In summer 2025, thousands of UK and EU travelers were hit by travel-themed phishing scams, spoofed Wi-Fi portals, and fake booking confirmations. Scammers know we’re more distracted when we travel — and they strike when our guard is down.
Why Smart People Slip Up on Holiday
This isn’t about being careless. It’s about being human. Behavioural science explains why:
- Context-dependent memory – The habits we follow at work don’t always travel with us. Put us in flip-flops, and we forget what we’d never do at our desk.

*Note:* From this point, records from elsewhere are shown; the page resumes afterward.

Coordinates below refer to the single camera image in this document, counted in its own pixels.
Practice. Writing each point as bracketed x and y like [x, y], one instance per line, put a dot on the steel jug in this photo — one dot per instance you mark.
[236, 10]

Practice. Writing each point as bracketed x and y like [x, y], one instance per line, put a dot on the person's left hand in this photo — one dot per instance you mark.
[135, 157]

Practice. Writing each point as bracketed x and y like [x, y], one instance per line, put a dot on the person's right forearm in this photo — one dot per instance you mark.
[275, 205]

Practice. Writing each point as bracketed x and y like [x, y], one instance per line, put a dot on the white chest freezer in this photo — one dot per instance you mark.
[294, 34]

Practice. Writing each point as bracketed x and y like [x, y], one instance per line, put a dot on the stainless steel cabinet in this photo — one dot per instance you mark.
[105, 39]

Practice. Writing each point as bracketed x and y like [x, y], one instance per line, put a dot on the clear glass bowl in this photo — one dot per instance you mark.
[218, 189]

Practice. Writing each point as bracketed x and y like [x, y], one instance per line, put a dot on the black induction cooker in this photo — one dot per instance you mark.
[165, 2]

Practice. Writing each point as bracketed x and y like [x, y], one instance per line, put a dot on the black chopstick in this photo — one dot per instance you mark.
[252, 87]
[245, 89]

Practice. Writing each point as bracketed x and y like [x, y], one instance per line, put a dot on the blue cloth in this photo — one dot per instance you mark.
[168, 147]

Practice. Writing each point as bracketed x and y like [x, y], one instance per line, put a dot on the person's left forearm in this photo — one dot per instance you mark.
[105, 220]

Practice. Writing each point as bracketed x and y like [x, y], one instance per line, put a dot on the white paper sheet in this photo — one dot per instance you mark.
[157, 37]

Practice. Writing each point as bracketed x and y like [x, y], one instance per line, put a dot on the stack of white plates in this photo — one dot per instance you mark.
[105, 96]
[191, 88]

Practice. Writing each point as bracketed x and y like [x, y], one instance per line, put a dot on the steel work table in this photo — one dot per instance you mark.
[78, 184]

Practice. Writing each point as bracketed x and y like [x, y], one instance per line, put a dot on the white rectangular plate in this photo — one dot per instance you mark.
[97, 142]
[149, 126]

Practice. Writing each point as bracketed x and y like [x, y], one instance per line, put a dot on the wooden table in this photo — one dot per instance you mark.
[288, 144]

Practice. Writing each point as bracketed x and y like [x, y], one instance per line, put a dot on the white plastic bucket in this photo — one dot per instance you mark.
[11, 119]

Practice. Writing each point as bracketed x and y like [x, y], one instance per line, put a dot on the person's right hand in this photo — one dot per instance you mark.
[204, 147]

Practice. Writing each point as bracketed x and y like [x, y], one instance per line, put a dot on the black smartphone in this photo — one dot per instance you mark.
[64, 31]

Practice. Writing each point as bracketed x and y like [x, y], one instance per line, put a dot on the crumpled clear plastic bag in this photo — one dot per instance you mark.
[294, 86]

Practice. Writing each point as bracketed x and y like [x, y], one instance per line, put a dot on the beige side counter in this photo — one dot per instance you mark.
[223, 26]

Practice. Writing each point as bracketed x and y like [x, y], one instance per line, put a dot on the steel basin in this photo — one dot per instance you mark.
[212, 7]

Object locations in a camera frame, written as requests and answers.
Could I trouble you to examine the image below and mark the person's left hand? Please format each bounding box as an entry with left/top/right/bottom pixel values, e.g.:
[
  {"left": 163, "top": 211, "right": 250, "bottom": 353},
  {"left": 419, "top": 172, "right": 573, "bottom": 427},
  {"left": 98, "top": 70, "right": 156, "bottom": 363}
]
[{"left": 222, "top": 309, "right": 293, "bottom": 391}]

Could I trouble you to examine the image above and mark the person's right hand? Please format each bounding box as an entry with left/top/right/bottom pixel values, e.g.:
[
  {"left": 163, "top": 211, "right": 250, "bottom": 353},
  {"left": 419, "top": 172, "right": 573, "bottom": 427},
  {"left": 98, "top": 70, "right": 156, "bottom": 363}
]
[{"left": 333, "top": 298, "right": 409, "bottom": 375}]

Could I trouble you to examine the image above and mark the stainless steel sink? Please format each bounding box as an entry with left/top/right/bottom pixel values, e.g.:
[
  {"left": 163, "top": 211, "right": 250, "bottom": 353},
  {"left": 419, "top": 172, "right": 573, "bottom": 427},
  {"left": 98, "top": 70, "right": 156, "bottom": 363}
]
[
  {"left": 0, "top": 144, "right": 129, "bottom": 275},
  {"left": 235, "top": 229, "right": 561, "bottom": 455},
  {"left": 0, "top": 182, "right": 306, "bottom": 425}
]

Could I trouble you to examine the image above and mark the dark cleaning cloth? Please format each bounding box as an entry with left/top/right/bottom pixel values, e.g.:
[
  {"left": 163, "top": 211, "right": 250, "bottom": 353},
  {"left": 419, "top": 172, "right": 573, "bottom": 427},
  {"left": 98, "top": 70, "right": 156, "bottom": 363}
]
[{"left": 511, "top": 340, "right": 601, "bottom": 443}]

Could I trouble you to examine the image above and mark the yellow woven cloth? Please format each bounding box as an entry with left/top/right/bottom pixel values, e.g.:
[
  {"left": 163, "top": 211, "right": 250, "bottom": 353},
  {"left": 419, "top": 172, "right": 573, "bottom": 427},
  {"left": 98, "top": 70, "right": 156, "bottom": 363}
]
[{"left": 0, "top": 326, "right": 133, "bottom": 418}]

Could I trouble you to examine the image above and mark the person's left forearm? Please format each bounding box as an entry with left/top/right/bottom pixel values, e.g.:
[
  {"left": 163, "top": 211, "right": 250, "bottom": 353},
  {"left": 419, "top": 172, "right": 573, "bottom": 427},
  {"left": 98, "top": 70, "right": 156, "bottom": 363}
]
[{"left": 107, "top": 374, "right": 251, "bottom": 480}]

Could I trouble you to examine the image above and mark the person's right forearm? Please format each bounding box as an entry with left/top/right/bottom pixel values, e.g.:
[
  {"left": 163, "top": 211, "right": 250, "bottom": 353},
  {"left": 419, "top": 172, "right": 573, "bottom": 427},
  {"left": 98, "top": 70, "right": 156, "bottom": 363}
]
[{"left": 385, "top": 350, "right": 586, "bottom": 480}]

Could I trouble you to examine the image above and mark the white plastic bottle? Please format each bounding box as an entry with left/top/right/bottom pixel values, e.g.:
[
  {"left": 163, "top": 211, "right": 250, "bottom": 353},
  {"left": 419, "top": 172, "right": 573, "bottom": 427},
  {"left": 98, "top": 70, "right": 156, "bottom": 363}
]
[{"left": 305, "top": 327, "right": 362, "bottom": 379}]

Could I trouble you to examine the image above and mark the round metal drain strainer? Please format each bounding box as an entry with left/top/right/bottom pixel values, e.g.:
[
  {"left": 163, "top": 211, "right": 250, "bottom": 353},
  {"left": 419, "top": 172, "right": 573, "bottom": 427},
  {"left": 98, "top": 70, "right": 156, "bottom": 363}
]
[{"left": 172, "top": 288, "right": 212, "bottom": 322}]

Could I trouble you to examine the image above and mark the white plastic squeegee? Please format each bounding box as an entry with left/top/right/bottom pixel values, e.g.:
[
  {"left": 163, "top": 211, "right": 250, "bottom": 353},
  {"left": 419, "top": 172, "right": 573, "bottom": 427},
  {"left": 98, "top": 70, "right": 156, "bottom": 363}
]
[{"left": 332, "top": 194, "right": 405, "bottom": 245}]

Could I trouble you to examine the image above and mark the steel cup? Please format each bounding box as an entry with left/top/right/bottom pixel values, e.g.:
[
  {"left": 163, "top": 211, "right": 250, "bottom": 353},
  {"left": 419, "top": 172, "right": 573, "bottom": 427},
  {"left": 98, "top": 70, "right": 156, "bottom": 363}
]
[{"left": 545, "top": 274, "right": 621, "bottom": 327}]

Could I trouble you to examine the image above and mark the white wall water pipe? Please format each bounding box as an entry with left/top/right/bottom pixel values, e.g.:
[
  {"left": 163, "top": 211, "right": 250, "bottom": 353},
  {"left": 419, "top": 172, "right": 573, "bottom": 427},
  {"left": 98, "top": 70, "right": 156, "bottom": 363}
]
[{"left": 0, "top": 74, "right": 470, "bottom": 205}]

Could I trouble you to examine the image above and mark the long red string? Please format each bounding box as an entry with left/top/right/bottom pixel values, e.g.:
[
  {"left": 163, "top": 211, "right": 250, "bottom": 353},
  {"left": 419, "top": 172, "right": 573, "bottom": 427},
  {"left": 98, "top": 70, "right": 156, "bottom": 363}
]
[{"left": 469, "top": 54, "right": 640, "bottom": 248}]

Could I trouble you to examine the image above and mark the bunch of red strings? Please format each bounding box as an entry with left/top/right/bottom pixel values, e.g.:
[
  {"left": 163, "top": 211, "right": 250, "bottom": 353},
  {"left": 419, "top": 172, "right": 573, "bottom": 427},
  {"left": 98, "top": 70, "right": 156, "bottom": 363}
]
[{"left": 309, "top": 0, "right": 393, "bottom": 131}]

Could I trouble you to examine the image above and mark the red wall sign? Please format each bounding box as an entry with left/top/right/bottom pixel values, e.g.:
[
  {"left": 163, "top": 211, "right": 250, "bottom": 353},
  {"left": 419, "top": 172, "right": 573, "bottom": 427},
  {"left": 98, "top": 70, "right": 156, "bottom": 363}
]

- Hot–cold empathy gap – We underestimate how our decisions change when we’re tired, distracted, or in a hurry
- Peak–end rule – We remember the emotional high point and end of a trip. Cyber hygiene doesn’t usually feature — unless it goes wrong
- Present bias – We prioritise immediate ease (e.g. get the boarding pass) over future risk (e.g. stolen credentials)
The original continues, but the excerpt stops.